Active Directory

Pour rappel, Active Directory est le nom du service d'annuaire de Microsoft. apparu dans le système d'exploitation Microsoft Windows Server 2000. Le service d'annuaire Active Directory est basé sur les standards TCP/IP : DNS, LDAP, Kerberos, etc. C'est un annuaire référençant les personnes (nom, prénom, numéro de téléphone, etc.) mais également toutes sortes d'objets, dont les serveurs, les imprimantes, les applications, les bases de données, etc.

Active Directory permet de recenser toutes les informations concernant le réseau, que ce soient les utilisateurs, les machines ou les applications. Active Directory constitue ainsi le moyeu central de toute l'architecture réseau et a vocation à permettre à un utilisateur de retrouver et d'accéder à n'importe quelle ressource identifiée par ce service.

Active Directory est donc un outil destiné aux utilisateurs mais dans la mesure où il permet une représentation globale de l'ensemble des ressources et des droits associés il constitue également un outil d'administration et de gestion du réseau. Il fournit à ce titre des outils permettant de gérer la répartition de l'annuaire sur le réseau, sa duplication, la sécurisation et le partitionnement de l'annuaire de l'entreprise.

Principes :

Active Directory permet de représenter et de stocker les éléments constitutifs du réseau (les ressources informatiques mais également les utilisateurs) sous formes d'objets, c'est-à-dire un ensemble d'attributs représentant un élément concret. Les objets sont organisés hiérarchiquement selon un schéma (lui-même stocké dans l'annuaire) définissant les attributs et l'organisation des objets.

Le service d'annuaire Active Directory permet de mettre ces informations à disposition des utilisateurs, des administrateurs et des applications selon les droits d'accès qui leur sont accordés.

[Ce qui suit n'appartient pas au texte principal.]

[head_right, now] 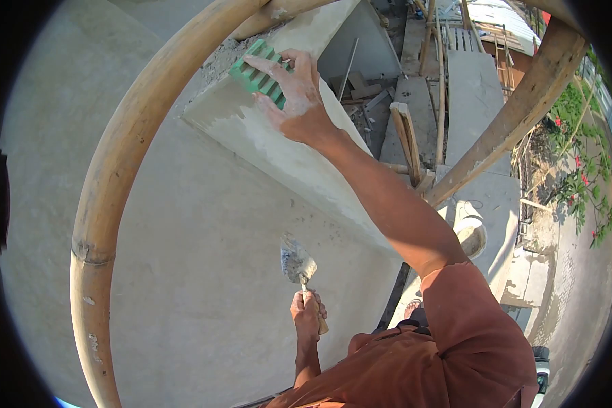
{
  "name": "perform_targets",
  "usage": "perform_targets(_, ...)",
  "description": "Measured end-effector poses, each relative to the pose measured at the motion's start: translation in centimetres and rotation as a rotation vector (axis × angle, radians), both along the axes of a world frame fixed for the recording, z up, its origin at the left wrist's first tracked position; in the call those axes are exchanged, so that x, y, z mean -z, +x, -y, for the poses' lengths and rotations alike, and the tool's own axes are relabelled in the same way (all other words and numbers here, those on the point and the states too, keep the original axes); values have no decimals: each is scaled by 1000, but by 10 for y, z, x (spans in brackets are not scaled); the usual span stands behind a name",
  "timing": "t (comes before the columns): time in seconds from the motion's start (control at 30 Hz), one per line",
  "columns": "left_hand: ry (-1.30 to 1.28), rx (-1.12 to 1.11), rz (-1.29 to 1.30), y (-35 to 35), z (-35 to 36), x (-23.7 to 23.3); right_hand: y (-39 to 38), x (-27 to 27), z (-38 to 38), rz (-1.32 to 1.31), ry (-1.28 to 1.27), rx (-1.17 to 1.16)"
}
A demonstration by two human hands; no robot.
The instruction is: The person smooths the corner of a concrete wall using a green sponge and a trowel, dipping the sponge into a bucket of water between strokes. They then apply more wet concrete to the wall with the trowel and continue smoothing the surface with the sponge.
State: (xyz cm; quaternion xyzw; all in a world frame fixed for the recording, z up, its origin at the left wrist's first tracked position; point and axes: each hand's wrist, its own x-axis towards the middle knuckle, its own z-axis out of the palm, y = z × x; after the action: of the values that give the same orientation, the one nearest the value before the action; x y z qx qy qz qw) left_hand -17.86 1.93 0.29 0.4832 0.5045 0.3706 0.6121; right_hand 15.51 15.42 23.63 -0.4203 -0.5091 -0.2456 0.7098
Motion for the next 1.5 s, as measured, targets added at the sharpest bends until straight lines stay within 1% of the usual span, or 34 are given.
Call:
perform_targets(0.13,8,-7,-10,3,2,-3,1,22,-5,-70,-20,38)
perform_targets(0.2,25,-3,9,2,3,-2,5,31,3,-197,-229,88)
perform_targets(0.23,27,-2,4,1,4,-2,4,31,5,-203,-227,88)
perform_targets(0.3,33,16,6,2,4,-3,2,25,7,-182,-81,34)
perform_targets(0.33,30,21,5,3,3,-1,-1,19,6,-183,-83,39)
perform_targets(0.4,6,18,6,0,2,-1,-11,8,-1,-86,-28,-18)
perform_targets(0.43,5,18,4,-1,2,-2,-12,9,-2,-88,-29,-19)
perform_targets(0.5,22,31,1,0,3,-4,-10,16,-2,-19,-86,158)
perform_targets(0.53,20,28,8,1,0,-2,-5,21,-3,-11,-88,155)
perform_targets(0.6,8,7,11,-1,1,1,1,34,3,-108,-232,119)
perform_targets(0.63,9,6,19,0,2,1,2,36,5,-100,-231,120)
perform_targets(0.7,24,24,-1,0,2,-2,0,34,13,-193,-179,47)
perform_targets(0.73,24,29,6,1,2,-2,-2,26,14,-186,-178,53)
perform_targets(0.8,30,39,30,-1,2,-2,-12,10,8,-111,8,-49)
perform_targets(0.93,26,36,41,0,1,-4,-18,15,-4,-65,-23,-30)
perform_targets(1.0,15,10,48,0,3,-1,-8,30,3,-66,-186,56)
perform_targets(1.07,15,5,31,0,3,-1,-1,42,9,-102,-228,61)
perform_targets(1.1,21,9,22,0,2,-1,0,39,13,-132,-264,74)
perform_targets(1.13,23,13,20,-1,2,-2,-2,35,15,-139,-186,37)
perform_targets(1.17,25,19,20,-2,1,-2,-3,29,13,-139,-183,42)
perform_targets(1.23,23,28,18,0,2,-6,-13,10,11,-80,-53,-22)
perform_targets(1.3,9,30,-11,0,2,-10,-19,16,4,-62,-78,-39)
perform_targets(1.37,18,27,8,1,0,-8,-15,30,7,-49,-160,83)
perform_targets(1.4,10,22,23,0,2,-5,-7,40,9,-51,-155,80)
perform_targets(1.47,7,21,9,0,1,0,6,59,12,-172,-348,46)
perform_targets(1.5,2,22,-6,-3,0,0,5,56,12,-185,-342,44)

Les objets d'Active Directory (Utilisateurs, Groupes, Ordinateurs, etc.) correspondent à des classes, c'est-à-dire des catégories d'objets possédant les mêmes attributs. Ainsi un objet est une « instanciation » d'une classe d'objet, c'est-à-dire un ensemble d'attributs avec des valeurs particulières.

Lorsqu'un objet contient d'autres objets, on le qualifie de conteneur. Les conteneurs permettent de regrouper les objets dans une optique d'organisation. A l'inverse si l'objet est au plus bas niveau de la hiérarchie, il est qualifié de feuille.

La hiérarchie composée de l'ensemble des conteneurs (n½uds) et des feuilles est appelée arbre.

La notion d'arbre est étroitement liée à la notion de domaine, permettant de circonscrire des ressources informatiques dans un même périmètre de sécurité. Un domaine est ainsi constitué d'un ensemble défini d'éléments et possède une politique de sécurité (contrôles d'accès) qui lui est propre. Deux domaines (ou plus) possédant le même schéma peuvent établir entre eux des relations d'approbation (relations de confiance) bidirectionnelles et transitives basées sur le protocole Kerberos. L'ensemble des domaines reliés entre eux hiérarchiquement par des relations d'approbation constituent un arbre de domaines (appelé arbre). Le domaine situé au sommet de la hiérarchie est appelé « domaine racine » et les domaines situés en dessous sont des sous-domaines. Les domaines d'un même arbre partagent nécessairement le même espace de nom. Ainsi les domaines commentcamarche.net, tech.commentcamarche.net, compta.commentcamarche.net et support.commentcamarche.net font partie du même espace de nom et constituent un arbre lorsqu'ils sont liés par des relations d'approbation.

On appelle « forêt » le regroupement (par relations d'approbation) de plusieurs arbres possédant le même schéma mais ne possédant pas nécessairement le même espace de nom, afin par exemple de joindre les annuaires de deux entreprises.